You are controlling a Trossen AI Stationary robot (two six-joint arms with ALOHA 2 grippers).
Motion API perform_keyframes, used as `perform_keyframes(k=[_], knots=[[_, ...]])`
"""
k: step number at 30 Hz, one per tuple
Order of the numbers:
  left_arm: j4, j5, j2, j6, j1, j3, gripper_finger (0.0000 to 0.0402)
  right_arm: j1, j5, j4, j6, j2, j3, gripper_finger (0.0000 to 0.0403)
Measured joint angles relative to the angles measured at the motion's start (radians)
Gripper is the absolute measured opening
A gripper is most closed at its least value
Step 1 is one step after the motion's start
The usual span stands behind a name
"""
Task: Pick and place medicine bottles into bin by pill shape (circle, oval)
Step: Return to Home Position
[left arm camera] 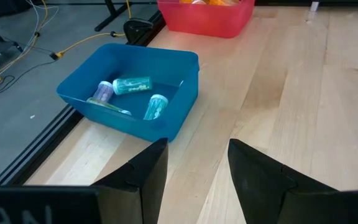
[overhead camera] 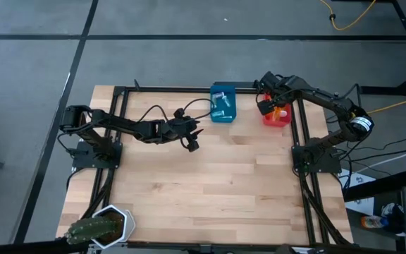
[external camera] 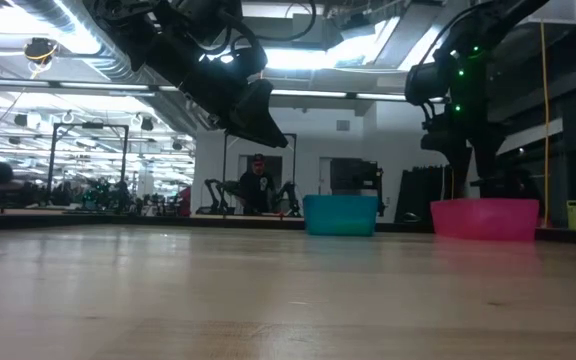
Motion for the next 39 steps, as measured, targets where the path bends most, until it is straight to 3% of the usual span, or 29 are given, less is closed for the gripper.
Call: perform_keyframes(k=[11, 21, 24, 27, 31, 36, 39], knots=[[0.000, 0.000, 0.000, 0.005, 0.000, 0.000, 0.0163, 0.044, 0.000, 0.014, -0.053, -0.037, 0.000, 0.0271], [-0.005, 0.000, 0.000, 0.059, 0.000, 0.000, 0.0163, 0.185, 0.000, 0.008, -0.031, -0.251, 0.000, 0.0271], [-0.038, -0.016, 0.000, 0.200, 0.000, 0.000, 0.0163, 0.248, 0.000, -0.001, 0.023, -0.320, 0.000, 0.0271], [-0.090, -0.052, -0.015, 0.208, -0.007, 0.000, 0.0163, 0.311, -0.001, -0.005, 0.052, -0.380, 0.000, 0.0271], [-0.131, -0.068, -0.102, 0.167, -0.032, 0.000, 0.0163, 0.385, 0.000, -0.005, 0.059, -0.438, 0.000, 0.0271], [-0.337, -0.070, -0.252, 0.045, -0.078, -0.002, 0.0163, 0.443, 0.000, -0.006, 0.082, -0.468, 0.000, 0.0271], [-0.357, -0.099, -0.334, 0.016, -0.104, -0.058, 0.0163, 0.468, 0.001, -0.008, 0.085, -0.469, 0.000, 0.0271]])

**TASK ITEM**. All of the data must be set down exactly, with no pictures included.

**OUTPUT FOR THIS TASK**.
You are controlling a Trossen AI Stationary robot (two six-joint arms with ALOHA 2 grippers).
Motion API perform_keyframes, used as `perform_keyframes(k=[_], knots=[[_, ...]])`
"""
k: step number at 30 Hz, one per tuple
Order of the numbers:
  left_arm: j4, j5, j2, j6, j1, j3, gripper_finger (0.0000 to 0.0402)
  right_arm: j1, j5, j4, j6, j2, j3, gripper_finger (0.0000 to 0.0403)
Measured joint angles relative to the angles measured at the motion's start (radians)
Gripper is the absolute measured opening
A gripper is most closed at its least value
Step 1 is one step after the motion's start
The usual span stands behind a name
"""
Task: Pick and place medicine bottles into bin by pill shape (circle, oval)
Step: Return to Home Position
[left arm camera] 
[overhead camera] 
[external camera] 
Motion for the next 39 steps, as measured, targets where the path bends most, until it is straight to 3% of the usual span, or 29 are given, less is closed for the gripper.
Call: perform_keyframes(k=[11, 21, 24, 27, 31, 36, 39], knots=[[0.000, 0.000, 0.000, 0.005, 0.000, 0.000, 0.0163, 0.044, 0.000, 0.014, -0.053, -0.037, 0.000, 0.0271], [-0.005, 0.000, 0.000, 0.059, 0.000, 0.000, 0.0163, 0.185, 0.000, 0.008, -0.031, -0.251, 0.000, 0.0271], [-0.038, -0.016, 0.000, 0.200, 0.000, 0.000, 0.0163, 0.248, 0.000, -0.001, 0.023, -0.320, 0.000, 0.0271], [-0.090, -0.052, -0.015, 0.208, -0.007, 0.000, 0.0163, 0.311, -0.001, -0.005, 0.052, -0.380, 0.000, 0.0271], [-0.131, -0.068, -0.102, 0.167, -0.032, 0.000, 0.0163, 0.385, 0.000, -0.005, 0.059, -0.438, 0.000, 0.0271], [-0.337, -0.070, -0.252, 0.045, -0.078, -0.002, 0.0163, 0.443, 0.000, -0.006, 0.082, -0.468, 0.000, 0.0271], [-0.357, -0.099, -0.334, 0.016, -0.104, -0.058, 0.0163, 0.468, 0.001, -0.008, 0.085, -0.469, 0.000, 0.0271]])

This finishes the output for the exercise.